### Collected material
= Beginning of Section =
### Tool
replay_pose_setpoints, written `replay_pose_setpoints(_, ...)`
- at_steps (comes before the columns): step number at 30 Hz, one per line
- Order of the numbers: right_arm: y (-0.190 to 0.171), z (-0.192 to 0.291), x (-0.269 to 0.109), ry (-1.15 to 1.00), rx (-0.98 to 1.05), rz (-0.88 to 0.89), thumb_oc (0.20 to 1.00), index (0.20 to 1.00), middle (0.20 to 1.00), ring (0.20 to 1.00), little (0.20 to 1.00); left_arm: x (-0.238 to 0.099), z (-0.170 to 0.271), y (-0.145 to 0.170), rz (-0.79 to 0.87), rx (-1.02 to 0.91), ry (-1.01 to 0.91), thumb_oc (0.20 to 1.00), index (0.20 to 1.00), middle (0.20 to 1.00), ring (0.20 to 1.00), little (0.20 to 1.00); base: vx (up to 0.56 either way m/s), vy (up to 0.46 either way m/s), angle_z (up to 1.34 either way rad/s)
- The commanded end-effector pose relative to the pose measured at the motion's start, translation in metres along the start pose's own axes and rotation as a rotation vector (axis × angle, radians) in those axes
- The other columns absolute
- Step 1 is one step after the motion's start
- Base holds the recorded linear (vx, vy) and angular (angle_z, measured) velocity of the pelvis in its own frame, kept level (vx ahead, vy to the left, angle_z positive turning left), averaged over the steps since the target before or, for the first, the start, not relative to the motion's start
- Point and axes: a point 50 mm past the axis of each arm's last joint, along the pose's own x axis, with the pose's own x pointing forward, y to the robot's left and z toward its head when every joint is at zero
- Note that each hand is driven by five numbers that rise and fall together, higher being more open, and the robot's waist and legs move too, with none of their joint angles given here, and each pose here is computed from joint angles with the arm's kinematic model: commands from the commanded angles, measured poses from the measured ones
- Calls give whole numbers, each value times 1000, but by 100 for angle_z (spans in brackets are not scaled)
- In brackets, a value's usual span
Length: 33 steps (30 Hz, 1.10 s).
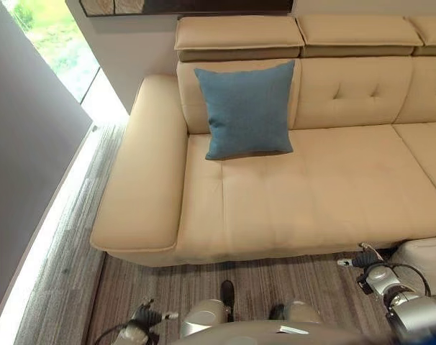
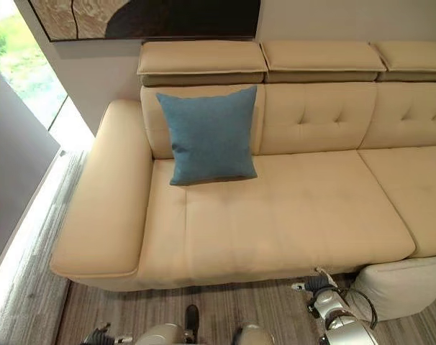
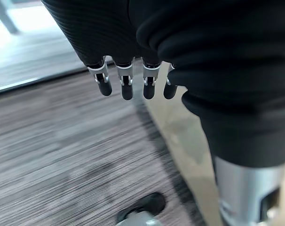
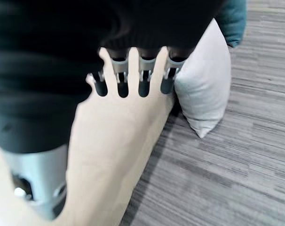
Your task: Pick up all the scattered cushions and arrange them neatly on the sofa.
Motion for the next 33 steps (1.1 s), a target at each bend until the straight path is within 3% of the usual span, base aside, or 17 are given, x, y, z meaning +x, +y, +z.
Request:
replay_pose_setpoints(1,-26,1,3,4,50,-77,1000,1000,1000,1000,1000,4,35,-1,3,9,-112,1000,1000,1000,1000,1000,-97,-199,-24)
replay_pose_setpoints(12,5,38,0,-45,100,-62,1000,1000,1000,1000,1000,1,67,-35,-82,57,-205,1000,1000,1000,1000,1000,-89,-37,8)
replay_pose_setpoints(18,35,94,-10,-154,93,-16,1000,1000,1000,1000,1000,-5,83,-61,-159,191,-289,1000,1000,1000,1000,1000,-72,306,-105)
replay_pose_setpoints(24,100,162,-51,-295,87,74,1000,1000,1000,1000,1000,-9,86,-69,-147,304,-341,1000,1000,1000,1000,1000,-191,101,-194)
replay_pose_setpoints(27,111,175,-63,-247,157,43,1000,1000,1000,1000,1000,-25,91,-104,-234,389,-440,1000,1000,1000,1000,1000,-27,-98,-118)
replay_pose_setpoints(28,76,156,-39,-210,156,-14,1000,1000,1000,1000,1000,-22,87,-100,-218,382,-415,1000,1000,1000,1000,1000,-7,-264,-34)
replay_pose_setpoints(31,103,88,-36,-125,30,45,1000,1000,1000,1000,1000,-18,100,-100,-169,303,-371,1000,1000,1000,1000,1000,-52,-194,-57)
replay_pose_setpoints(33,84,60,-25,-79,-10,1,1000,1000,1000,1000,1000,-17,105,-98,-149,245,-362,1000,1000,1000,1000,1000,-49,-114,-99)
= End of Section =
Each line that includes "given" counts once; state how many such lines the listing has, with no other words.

2